We are a commune of inquiring, skeptical, politically centrist, capitalist, anglophile, traditionalist New England Yankee humans, humanoids, and animals with many interests beyond and above politics. Each of us has had a high-school education (or GED), but all had ADD so didn't pay attention very well, especially the dogs. Each one of us does "try my best to be just like I am," and none of us enjoys working for others, including for Maggie, from whom we receive neither a nickel nor a dime. Freedom from nags, cranks, government, do-gooders, control-freaks and idiots is all that we ask for.
"Putin is acting out of “weakness,” he insists, and is getting himself into a “quagmire” much like the Soviet invasion of Afghanistan in 1979. Even if that were true, it should provide us with little comfort. What happened when the Soviets finally withdrew from Afghanistan? "
But they withdrew because we were aiding the resistance, before that Afghanistan wasn't a bother. Since we don't seem to have the intelligence or the stomach to do what's necessary maybe it is best to leave it up to folks like Putin to clamp down on the region. He certainly doesn't have any issues with doing what needs to be done.
Nah. I'm tired of all the a-holes in Europe and elsewhere. Not to mention the "intellectuals" in the US. Let them deal with Russia for a bit.
American "Liberals" wanted the US to stand down, we're standing down. Now when their brats decide to go backpacking on the Iranian border, they can rot in Iranian jails. We certainly shouldn't risk the lives of Marines and soldiers to get the damn fools back.
"geostrategic disaster"? Not for the US, for Europe maybe? For the Middle East who decided they hate us, maybe? But if Paris and Bonn burn, does it really matter? Their leaders want that so let them have their way.
Yes, Obama is a geostrategic disaster for the US, but he's we can ride out another year.
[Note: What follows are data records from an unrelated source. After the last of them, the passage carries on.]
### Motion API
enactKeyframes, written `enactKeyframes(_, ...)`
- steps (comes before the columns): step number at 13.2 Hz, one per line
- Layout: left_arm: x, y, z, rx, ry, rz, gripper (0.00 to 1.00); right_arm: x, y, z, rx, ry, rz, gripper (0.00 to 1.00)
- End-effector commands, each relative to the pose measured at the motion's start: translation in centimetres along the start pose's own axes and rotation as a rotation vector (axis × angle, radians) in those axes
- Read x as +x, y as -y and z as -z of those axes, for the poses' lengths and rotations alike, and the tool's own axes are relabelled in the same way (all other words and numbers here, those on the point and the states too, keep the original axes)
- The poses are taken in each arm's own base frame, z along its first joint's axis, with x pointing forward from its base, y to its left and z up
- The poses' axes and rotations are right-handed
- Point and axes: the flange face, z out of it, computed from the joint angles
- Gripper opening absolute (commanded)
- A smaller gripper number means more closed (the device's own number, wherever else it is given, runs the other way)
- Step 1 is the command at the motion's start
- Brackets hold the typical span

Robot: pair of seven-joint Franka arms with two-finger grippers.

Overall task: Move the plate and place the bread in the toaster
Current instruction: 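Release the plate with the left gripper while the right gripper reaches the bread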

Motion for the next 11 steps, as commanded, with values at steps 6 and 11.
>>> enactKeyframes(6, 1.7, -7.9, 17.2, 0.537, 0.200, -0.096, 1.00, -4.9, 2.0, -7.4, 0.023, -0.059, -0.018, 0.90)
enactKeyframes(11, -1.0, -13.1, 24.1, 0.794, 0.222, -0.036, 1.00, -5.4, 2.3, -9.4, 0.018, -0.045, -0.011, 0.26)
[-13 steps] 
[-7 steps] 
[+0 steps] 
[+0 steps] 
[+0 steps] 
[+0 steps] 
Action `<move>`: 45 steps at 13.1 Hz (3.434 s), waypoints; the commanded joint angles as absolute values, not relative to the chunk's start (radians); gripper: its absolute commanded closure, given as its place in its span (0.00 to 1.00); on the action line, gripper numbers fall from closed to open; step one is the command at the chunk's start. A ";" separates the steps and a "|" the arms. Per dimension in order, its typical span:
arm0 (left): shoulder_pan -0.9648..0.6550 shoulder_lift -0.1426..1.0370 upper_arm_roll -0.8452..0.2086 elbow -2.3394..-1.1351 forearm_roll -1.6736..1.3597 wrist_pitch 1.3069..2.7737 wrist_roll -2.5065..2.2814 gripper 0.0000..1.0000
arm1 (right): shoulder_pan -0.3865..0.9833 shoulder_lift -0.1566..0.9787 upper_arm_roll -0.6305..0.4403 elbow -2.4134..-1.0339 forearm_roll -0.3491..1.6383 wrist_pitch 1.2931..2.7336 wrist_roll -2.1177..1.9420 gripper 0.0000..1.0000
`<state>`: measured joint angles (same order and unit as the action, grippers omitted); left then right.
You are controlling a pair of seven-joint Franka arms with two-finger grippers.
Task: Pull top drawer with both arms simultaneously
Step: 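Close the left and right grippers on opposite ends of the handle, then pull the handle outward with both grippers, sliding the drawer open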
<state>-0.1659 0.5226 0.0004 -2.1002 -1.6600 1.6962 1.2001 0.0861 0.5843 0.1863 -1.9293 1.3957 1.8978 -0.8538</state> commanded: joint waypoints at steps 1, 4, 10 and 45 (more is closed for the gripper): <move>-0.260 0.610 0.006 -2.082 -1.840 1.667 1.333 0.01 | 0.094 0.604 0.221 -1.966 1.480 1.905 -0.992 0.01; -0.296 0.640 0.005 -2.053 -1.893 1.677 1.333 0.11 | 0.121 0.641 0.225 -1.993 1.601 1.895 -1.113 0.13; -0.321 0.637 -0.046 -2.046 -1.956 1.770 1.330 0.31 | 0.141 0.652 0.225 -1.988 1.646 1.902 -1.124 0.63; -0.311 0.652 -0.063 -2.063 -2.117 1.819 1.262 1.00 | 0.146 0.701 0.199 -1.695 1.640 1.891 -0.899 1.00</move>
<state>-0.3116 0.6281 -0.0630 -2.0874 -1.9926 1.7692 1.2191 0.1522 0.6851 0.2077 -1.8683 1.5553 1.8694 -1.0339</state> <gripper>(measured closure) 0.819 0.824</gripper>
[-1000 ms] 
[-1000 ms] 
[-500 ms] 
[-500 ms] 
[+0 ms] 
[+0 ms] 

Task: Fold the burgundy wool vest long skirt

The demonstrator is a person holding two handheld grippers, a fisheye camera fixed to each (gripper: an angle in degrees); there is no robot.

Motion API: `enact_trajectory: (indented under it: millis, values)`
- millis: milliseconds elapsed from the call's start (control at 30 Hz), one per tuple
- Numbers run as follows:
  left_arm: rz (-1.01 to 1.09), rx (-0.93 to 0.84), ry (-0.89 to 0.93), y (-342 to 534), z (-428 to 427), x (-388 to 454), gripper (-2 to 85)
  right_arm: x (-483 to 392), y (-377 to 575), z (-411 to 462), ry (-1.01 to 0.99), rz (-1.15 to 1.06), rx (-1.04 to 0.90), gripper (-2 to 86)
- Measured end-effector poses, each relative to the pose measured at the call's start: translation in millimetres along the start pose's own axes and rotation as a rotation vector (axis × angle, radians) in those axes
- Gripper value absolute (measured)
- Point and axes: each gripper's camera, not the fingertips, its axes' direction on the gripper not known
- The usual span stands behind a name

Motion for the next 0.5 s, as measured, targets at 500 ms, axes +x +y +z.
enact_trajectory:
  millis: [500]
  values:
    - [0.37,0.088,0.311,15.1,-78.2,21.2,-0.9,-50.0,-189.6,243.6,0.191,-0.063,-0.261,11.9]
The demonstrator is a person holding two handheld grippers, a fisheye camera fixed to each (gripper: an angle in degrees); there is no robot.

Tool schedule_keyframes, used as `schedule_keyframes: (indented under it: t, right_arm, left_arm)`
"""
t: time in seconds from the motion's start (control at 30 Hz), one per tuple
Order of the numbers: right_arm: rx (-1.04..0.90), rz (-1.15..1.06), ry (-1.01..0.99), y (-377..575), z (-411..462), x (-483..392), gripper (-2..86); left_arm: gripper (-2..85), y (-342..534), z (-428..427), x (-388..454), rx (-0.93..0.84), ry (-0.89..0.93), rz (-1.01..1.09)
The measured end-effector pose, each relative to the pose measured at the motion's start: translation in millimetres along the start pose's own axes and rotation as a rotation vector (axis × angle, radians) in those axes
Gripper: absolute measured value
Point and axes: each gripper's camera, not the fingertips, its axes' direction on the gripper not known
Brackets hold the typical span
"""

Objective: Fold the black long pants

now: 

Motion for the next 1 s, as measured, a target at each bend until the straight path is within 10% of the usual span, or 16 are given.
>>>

This is typical of the wide spread delusion that grips the American elite. All the problems in the MENA and Ukraina and the Muslim invasion of Europe are a direct consequence of US/NATO/EU policies and actions. We deliberately set out to overthrow every dictatorship in the MENA and Yanukovych, Ukraina's only democratically elected president. Yanukovych was deposed for a mercantilist (remember them?) reason: he accepted a better Russian economic and loan deal instead of a worse EU one.
Now we have numerous members of the elite (including the article's author) calling for direct action against the Russians, Iranians and Hezbollah in Syria. We are indeed lucky to have a feckless President who eschews action. Stay on (the golf) course Barry.
I have seen other articles like this. The authors all seem to have the knee jerk reaction that we should oppose the Russians because . . . well . . . they are the Russians for crying out loud.
So let's look at this.
1) Syria is not strategically important. The three strategic points of the Mediterranean Sea are The Dardanelles, The Suez Canal and Gibraltar.
2) While the Russians may indeed construct a base in Syria, it has to be supplied by sea and that logistic link can be tenuous. It makes the base vulnerable.
3) If Putin's excellent Syrian adventure ends up pulling Assad's fat from the fire they will certainly have to support him financially to keep him in power and rebuild his country. From my vantage point high up in the peanut gallery, that looks like pouring lots of money down a rat hole.
4) The author worries of a Shia Alliance spreading from Syria to Iran, but as we ave seen time and time again, Muslims can change sides overnight and Persians and Arabs have never gotten along so this putative alliance strikes me as a house of cards. Putin's influence will only last as long as he can pump money into the region. Money he doesn't have.
5) The author states the Syrian conflict will be a magnet for Jihadis. Well duh! Isn't that what we want? Wasn't that one of Bush's arguments for going into Iraq and Afghanistan? Draw the Holy Warriors in and kill them over there? So what's wrong with that?
6) The S-300 AA system. I recall the Iranians wanting the system several years ago but the deal fell through because they couldn't pay the bill. So this time, is it all talk or are the Russians going to give an expensive weapons system away?
7) The author points out that the Russians are showing our word is worthless to our allies. I would counter that it has been worthless since dems allowed South Viet Nam to fall. Any foreign power would be wise to view our promises and commitments as expiring when a new administration comes to power. There has been no continuity in our Foreign Policy in 40 years. The Russians are merely exposing the obvious.
8) As for the Baltic States I suspect Russia will eventually force the issue and expose NATO for the hollow shell that it is. The Baltic States and countries in Eastern Europe should never have been admitted to NATO in the first place.
In summary, we have no national interest in Syria, we have no friends there, intervention is hugely expensive and must be funded with printed money, and it is highly unlikely we will gain a satisfactory result from involving ourselves there.
Going in just 'to oppose the Russians' is not nearly reason enough in my opinion.